### [Required work]
Reproduce the data exactly.

### [Task material]
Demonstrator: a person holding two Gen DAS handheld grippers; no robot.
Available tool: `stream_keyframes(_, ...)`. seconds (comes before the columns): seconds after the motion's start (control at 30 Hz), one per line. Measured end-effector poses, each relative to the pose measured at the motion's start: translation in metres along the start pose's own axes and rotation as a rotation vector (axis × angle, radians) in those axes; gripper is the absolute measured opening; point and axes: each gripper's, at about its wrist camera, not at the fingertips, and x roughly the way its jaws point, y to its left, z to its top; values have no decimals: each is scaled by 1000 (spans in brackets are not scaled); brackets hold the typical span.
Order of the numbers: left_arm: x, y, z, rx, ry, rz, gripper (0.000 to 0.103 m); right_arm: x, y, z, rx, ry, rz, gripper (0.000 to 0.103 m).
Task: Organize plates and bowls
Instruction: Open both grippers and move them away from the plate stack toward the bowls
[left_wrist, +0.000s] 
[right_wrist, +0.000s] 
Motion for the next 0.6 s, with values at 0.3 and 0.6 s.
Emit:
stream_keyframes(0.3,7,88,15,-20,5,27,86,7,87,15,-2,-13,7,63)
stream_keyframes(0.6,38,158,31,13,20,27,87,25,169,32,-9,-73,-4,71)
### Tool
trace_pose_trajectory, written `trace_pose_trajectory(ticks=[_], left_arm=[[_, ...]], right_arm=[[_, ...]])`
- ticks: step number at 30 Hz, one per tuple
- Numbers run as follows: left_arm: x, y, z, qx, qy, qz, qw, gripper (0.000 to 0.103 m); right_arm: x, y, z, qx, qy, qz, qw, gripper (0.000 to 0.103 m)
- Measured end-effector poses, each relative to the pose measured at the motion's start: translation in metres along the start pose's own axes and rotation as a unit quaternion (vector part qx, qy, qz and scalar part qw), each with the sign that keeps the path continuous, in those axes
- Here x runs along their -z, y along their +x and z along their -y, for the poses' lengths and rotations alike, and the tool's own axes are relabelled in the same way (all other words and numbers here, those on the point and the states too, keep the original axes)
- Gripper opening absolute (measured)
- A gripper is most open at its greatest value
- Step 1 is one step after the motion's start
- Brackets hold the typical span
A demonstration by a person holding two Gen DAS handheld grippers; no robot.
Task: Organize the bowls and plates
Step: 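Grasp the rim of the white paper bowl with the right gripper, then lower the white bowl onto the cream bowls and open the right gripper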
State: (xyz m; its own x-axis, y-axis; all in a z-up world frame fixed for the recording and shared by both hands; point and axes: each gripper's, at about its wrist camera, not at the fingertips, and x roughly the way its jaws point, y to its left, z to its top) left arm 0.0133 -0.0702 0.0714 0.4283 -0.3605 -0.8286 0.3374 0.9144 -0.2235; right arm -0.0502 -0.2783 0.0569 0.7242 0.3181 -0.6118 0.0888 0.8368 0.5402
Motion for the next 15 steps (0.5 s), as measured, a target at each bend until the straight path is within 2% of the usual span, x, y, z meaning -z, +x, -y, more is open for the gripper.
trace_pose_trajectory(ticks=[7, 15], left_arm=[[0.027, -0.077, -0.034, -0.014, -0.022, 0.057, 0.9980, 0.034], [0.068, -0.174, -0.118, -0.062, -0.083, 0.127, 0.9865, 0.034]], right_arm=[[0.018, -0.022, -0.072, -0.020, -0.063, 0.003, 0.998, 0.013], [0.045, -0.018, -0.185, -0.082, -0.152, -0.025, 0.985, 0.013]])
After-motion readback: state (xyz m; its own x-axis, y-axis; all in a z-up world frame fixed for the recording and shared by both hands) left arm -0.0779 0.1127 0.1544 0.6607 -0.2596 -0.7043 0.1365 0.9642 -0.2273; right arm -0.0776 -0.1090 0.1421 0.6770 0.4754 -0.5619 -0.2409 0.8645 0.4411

### [Expected answer]
Demonstrator: a person holding two Gen DAS handheld grippers; no robot.
Available tool: `stream_keyframes(_, ...)`. seconds (comes before the columns): seconds after the motion's start (control at 30 Hz), one per line. Measured end-effector poses, each relative to the pose measured at the motion's start: translation in metres along the start pose's own axes and rotation as a rotation vector (axis × angle, radians) in those axes; gripper is the absolute measured opening; point and axes: each gripper's, at about its wrist camera, not at the fingertips, and x roughly the way its jaws point, y to its left, z to its top; values have no decimals: each is scaled by 1000 (spans in brackets are not scaled); brackets hold the typical span.
Order of the numbers: left_arm: x, y, z, rx, ry, rz, gripper (0.000 to 0.103 m); right_arm: x, y, z, rx, ry, rz, gripper (0.000 to 0.103 m).
Task: Organize plates and bowls
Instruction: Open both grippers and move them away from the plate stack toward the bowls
[left_wrist, +0.000s] 
[right_wrist, +0.000s] 
Motion for the next 0.6 s, with values at 0.3 and 0.6 s.
Emit:
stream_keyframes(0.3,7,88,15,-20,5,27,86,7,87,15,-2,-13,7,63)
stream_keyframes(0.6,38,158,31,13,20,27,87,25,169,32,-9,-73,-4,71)
### Tool
trace_pose_trajectory, written `trace_pose_trajectory(ticks=[_], left_arm=[[_, ...]], right_arm=[[_, ...]])`
- ticks: step number at 30 Hz, one per tuple
- Numbers run as follows: left_arm: x, y, z, qx, qy, qz, qw, gripper (0.000 to 0.103 m); right_arm: x, y, z, qx, qy, qz, qw, gripper (0.000 to 0.103 m)
- Measured end-effector poses, each relative to the pose measured at the motion's start: translation in metres along the start pose's own axes and rotation as a unit quaternion (vector part qx, qy, qz and scalar part qw), each with the sign that keeps the path continuous, in those axes
- Here x runs along their -z, y along their +x and z along their -y, for the poses' lengths and rotations alike, and the tool's own axes are relabelled in the same way (all other words and numbers here, those on the point and the states too, keep the original axes)
- Gripper opening absolute (measured)
- A gripper is most open at its greatest value
- Step 1 is one step after the motion's start
- Brackets hold the typical span
A demonstration by a person holding two Gen DAS handheld grippers; no robot.
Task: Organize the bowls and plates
Step: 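Grasp the rim of the white paper bowl with the right gripper, then lower the white bowl onto the cream bowls and open the right gripper
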State: (xyz m; its own x-axis, y-axis; all in a z-up world frame fixed for the recording and shared by both hands; point and axes: each gripper's, at about its wrist camera, not at the fingertips, and x roughly the way its jaws point, y to its left, z to its top) left arm 0.0133 -0.0702 0.0714 0.4283 -0.3605 -0.8286 0.3374 0.9144 -0.2235; right arm -0.0502 -0.2783 0.0569 0.7242 0.3181 -0.6118 0.0888 0.8368 0.5402
Motion for the next 15 steps (0.5 s), as measured, a target at each bend until the straight path is within 2% of the usual span, x, y, z meaning -z, +x, -y, more is open for the gripper.
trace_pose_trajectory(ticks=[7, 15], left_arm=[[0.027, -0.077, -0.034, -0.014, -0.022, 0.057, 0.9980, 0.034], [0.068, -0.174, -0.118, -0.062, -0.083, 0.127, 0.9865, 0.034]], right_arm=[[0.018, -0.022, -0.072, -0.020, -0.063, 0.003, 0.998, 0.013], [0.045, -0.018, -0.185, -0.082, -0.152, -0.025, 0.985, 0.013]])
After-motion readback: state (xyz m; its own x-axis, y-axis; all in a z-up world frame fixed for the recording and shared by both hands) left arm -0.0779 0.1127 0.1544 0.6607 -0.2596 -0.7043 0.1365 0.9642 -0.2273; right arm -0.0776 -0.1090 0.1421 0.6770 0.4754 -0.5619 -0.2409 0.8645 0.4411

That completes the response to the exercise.